■ Goal of the exercise
Please find every line below that includes "several" and report how many there are. Nothing else is needed.

START Source material

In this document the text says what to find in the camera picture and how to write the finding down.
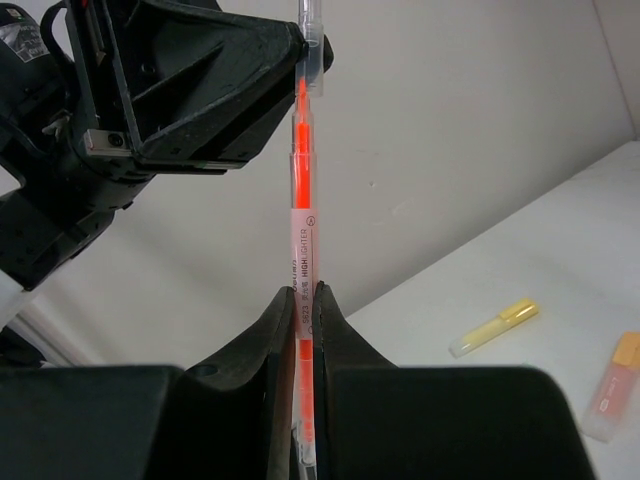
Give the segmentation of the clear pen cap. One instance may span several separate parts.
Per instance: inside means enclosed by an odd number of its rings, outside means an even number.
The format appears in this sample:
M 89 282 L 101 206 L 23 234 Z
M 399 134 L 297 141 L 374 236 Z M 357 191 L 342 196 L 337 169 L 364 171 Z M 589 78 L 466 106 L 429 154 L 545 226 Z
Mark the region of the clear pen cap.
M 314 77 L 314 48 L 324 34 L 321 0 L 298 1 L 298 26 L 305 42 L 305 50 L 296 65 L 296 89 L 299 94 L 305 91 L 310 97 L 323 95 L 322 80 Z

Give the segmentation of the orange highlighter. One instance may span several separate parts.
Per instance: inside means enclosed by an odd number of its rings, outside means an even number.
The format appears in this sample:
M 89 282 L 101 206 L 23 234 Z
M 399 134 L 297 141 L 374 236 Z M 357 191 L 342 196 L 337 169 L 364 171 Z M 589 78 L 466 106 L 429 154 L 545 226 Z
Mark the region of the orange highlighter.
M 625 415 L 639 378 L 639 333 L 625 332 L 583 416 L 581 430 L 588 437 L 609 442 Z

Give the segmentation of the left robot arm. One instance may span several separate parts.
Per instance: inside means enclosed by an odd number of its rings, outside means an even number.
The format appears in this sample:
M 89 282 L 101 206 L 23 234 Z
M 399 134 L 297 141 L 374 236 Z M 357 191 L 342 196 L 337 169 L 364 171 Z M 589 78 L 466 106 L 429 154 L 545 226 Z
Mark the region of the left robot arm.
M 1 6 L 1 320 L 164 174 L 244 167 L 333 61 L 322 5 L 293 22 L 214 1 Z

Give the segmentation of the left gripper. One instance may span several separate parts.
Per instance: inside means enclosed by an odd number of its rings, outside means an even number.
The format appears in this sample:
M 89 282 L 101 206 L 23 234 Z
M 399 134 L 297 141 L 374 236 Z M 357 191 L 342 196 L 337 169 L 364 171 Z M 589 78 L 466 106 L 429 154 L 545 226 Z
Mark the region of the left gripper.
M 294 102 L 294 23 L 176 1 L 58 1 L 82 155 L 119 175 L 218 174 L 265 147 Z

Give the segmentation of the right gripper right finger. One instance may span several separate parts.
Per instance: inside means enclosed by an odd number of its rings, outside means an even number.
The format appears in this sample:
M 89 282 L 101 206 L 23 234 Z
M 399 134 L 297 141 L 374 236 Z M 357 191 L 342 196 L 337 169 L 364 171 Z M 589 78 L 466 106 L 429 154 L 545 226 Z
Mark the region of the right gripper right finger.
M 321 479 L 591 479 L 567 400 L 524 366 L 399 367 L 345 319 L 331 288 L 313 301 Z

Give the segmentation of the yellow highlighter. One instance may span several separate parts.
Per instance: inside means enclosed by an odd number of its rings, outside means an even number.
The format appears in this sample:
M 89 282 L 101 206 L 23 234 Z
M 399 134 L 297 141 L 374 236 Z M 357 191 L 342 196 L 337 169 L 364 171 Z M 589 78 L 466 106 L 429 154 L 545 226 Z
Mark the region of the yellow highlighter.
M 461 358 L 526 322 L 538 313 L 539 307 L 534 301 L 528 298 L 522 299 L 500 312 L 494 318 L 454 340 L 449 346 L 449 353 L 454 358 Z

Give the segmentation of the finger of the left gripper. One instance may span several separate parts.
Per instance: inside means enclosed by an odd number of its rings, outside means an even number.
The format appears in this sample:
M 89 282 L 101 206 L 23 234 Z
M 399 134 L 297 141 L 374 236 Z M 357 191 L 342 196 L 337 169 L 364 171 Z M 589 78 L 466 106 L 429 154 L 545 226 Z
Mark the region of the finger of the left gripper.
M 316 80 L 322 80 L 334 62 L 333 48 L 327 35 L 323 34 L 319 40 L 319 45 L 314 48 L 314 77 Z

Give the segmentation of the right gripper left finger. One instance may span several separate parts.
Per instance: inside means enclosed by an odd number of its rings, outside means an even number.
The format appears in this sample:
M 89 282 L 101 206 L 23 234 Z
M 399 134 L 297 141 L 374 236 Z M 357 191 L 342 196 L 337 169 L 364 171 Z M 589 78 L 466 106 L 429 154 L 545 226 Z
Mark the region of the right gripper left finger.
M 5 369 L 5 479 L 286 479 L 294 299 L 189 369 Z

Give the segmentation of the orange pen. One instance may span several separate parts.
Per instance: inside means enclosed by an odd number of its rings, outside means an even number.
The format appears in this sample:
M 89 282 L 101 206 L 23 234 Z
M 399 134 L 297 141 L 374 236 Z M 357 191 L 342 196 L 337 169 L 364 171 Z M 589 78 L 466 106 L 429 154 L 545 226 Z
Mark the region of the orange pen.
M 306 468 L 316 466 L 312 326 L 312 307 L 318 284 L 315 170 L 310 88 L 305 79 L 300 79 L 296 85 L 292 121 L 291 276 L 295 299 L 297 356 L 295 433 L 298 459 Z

END Source material

■ Worked solution
9